■ Exercise aim
Repeat the data exactly, so that every line matches the original.
=======
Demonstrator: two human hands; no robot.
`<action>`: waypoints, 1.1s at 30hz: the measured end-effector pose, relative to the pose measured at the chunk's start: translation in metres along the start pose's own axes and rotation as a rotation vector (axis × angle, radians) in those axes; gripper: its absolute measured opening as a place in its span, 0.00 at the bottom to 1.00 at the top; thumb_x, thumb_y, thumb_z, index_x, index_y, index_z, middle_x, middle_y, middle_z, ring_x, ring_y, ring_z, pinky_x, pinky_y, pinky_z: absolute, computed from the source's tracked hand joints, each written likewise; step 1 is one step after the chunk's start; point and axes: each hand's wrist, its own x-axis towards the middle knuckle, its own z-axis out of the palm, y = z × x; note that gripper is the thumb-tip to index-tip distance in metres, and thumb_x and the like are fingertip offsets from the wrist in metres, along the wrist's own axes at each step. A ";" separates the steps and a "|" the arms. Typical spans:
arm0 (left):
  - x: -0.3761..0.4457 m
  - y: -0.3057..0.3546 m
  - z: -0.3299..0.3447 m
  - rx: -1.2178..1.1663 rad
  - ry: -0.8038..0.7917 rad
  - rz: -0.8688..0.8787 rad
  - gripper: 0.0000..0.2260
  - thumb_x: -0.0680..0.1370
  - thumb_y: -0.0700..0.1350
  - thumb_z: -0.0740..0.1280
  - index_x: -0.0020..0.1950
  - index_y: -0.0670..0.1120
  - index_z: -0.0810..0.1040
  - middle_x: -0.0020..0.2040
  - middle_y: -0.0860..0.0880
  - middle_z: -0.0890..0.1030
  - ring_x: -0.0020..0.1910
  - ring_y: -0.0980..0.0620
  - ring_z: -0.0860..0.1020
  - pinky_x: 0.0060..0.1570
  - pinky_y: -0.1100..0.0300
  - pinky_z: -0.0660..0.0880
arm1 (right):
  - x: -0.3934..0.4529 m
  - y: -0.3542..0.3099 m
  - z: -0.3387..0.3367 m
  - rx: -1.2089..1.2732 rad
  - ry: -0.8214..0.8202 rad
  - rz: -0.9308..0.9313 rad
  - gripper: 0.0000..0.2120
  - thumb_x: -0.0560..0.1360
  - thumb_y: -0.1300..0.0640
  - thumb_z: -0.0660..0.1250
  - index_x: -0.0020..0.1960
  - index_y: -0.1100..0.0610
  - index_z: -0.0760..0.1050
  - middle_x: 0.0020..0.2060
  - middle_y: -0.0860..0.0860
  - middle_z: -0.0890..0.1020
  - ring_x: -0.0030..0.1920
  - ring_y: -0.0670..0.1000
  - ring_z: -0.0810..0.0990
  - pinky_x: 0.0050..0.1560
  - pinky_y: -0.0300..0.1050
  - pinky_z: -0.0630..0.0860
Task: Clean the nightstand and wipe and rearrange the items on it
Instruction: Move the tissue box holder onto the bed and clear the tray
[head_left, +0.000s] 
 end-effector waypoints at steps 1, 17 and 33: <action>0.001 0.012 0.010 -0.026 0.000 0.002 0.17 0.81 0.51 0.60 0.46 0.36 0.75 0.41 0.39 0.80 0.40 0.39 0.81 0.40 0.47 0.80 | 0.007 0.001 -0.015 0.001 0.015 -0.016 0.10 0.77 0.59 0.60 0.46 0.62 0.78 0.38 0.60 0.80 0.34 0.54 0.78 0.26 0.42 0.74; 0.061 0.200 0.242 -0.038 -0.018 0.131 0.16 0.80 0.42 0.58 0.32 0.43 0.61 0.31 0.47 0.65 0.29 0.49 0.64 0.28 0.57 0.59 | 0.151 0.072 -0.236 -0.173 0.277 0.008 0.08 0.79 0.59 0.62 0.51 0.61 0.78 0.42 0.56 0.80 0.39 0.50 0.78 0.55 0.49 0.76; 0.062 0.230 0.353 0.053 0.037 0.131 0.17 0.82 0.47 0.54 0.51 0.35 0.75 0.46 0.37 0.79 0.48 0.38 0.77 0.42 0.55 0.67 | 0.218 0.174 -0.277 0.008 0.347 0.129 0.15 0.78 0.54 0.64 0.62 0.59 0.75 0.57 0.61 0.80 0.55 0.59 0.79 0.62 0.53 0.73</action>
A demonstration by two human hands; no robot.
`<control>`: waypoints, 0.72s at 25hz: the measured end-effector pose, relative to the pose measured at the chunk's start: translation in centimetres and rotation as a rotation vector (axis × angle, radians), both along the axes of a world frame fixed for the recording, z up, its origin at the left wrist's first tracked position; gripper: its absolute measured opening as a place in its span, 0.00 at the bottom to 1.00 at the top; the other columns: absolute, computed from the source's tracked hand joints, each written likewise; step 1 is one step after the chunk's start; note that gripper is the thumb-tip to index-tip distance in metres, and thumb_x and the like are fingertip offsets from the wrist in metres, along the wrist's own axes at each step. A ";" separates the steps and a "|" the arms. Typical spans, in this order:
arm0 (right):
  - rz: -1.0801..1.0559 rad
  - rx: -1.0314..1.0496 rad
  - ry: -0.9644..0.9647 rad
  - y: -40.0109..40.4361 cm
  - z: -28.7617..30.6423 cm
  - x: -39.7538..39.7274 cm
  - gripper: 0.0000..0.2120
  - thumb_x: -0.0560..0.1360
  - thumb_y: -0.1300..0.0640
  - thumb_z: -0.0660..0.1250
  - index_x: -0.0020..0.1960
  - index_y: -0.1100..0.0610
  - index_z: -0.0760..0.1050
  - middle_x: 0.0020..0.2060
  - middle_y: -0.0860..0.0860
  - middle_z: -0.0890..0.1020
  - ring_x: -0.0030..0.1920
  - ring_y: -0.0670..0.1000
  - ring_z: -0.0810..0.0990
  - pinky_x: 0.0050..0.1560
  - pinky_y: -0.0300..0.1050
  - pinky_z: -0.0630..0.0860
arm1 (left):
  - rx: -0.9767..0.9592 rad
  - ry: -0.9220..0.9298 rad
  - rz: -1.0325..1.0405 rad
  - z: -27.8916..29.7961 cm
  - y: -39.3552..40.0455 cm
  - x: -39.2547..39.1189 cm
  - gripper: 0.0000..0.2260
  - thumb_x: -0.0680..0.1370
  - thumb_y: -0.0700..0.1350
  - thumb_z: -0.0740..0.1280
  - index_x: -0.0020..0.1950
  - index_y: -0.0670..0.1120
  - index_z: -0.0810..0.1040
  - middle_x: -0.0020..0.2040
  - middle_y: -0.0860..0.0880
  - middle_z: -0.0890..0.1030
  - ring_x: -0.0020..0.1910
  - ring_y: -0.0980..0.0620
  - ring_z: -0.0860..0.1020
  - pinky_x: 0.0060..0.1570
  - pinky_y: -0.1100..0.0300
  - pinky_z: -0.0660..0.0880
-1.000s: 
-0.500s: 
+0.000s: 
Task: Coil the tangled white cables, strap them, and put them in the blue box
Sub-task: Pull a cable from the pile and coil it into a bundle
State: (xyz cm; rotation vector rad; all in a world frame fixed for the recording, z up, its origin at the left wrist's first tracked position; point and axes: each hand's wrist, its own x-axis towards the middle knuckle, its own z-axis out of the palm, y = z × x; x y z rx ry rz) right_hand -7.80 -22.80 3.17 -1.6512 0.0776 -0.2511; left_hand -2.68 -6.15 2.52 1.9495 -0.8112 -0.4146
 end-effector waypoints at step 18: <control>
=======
■ Exercise output
Demonstrator: two human hands; no robot.
`<action>`: waypoints, 1.1s at 30hz: the measured end-effector pose, relative to the pose measured at the chunk's start: translation in metres along the start pose's own axes and rotation as a rotation vector (axis × angle, radians) in those axes; gripper: its absolute measured opening as a place in its span, 0.00 at the bottom to 1.00 at the top; thumb_x, thumb_y, thumb_z, index_x, index_y, index_z, middle_x, middle_y, middle_z, ring_x, ring_y, ring_z, pinky_x, pinky_y, pinky_z: absolute, computed from the source's tracked hand joints, each written likewise; step 1 is one step after the chunk's start; point and axes: each hand's wrist, its own x-axis towards the middle knuckle, its own z-axis out of the palm, y = z × x; note that gripper is the thumb-tip to index-tip distance in metres, and thumb_x and the like are fingertip offsets from the wrist in metres, along the wrist's own axes at each step. A ";" separates the steps and a "|" the arms. Typical spans:
arm0 (left):
  - x: -0.3761..0.4457 m
  - y: -0.3057..0.3546 m
  - z: -0.3299..0.3447 m
  - rx: -1.2178..1.1663 rad
  - ry: -0.8038..0.7917 rad
  - rz: -0.8688..0.8787 rad
  - gripper: 0.0000..0.2260
  - thumb_x: -0.0680..0.1370
  - thumb_y: -0.0700..0.1350
  - thumb_z: -0.0740..0.1280
  - index_x: -0.0020..0.1950
  - index_y: -0.0670..0.1120
  - index_z: -0.0810..0.1040
  - middle_x: -0.0020..0.2040
  - middle_y: -0.0860..0.0880
  - middle_z: -0.0890..0.1030
  - ring_x: -0.0020..0.1910
  - ring_y: -0.0980..0.0620
  - ring_z: -0.0860..0.1020
  - pinky_x: 0.0060..0.1570
  - pinky_y: -0.1100..0.0300
  - pinky_z: -0.0660..0.0880
arm1 (right):
  - x: -0.3934..0.4529 m
  - y: -0.3542..0.3099 m
  - z: -0.3387..0.3367 m
  - rx: -1.2089..1.2732 rad
  - ry: -0.8214..0.8202 rad
  - rz: -0.9308..0.9313 rad
  - gripper: 0.0000..0.2120
  - thumb_x: -0.0560..0.1360
  - thumb_y: -0.1300..0.0640
  - thumb_z: -0.0660..0.1250
  - index_x: -0.0020..0.1960
  - index_y: -0.1100..0.0610
  - index_z: -0.0760..0.1050
  - middle_x: 0.0020..0.2060
  - middle_y: -0.0860..0.0860
  - middle_z: -0.0890..0.1020
  - ring_x: -0.0030..0.1920
  - ring_y: -0.0670..0.1000
  - ring_z: -0.0810..0.0990
  - pinky_x: 0.0050..0.1560
  - pinky_y: -0.0300..0.1050
  - pinky_z: -0.0630..0.0860
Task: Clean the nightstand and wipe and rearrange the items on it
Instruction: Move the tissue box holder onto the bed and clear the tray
[head_left, +0.000s] 
 end-effector waypoints at steps 1, 17 and 33: <action>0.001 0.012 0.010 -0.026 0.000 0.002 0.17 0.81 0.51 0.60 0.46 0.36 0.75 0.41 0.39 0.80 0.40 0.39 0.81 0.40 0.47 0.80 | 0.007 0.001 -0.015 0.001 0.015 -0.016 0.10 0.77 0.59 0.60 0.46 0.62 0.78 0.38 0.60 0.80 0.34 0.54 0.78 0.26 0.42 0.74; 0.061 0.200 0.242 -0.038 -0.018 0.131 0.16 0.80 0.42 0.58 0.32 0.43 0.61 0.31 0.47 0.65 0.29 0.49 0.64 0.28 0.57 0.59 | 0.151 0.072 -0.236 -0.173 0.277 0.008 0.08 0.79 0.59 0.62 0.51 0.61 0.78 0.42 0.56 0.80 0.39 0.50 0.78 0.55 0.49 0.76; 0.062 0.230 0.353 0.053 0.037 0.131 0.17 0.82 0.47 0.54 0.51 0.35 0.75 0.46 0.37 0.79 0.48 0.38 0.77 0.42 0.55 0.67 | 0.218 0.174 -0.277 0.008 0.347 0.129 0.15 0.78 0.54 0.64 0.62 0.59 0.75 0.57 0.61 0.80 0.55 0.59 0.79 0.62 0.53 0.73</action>
A demonstration by two human hands; no robot.
`<control>`: waypoints, 0.72s at 25hz: the measured end-effector pose, relative to the pose measured at the chunk's start: translation in centimetres and rotation as a rotation vector (axis × angle, radians), both along the axes of a world frame fixed for the recording, z up, its origin at the left wrist's first tracked position; gripper: its absolute measured opening as a place in its span, 0.00 at the bottom to 1.00 at the top; the other columns: absolute, computed from the source's tracked hand joints, each written likewise; step 1 is one step after the chunk's start; note that gripper is the thumb-tip to index-tip distance in metres, and thumb_x and the like are fingertip offsets from the wrist in metres, along the wrist's own axes at each step. A ";" separates the steps and a "|" the arms. Typical spans, in this order:
arm0 (right):
  - rz: -1.0801..1.0559 rad
  - rx: -1.0314..1.0496 rad
  - ry: -0.9644..0.9647 rad
  - y: -40.0109..40.4361 cm
  - z: -28.7617..30.6423 cm
  - x: -39.7538..39.7274 cm
  - gripper: 0.0000..0.2120
  - thumb_x: -0.0560..0.1360
  - thumb_y: -0.1300..0.0640
  - thumb_z: -0.0660..0.1250
  - index_x: -0.0020..0.1960
  - index_y: -0.1100..0.0610
  - index_z: -0.0760..0.1050
  - middle_x: 0.0020..0.2060
  - middle_y: -0.0860..0.0860
  - middle_z: -0.0890..0.1020
  - ring_x: -0.0030..0.1920
  - ring_y: -0.0670..0.1000
  - ring_z: -0.0810..0.0990
  - pinky_x: 0.0050..0.1560
  - pinky_y: -0.0300..0.1050
  - pinky_z: -0.0630..0.0860
arm1 (left):
  - rx: -0.9767..0.9592 rad
  - ry: -0.9220..0.9298 rad
  - rz: -1.0325..1.0405 rad
  - z: -27.8916..29.7961 cm
  - y: -39.3552..40.0455 cm
  - x: -39.2547..39.1189 cm
  - gripper: 0.0000..0.2260
  - thumb_x: -0.0680..0.1370
  - thumb_y: -0.0700..0.1350
  - thumb_z: -0.0740..0.1280
  - index_x: -0.0020..0.1950
  - index_y: -0.0670..0.1120
  - index_z: -0.0810..0.1040
  - middle_x: -0.0020..0.2040
  - middle_y: -0.0860..0.0880
  - middle_z: -0.0890..0.1030
  - ring_x: -0.0020..0.1910
  - ring_y: -0.0980..0.0620
  - ring_z: -0.0860..0.1020
  - pinky_x: 0.0060..0.1570
  - pinky_y: -0.1100..0.0300
  - pinky_z: -0.0660..0.0880
-1.000s: 
-0.500s: 
+0.000s: 
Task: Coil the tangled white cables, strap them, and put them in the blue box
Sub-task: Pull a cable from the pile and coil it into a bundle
State: (xyz cm; rotation vector rad; all in a world frame fixed for the recording, z up, its origin at the left wrist's first tracked position; point and axes: each hand's wrist, its own x-axis towards the middle knuckle, its own z-axis out of the palm, y = z × x; x y z rx ry rz) right_hand -7.80 -22.80 3.17 -1.6512 0.0776 -0.2511; left_hand -2.68 -6.15 2.52 1.9495 -0.8112 -0.4146
 end-effector waypoints at step 18: <control>

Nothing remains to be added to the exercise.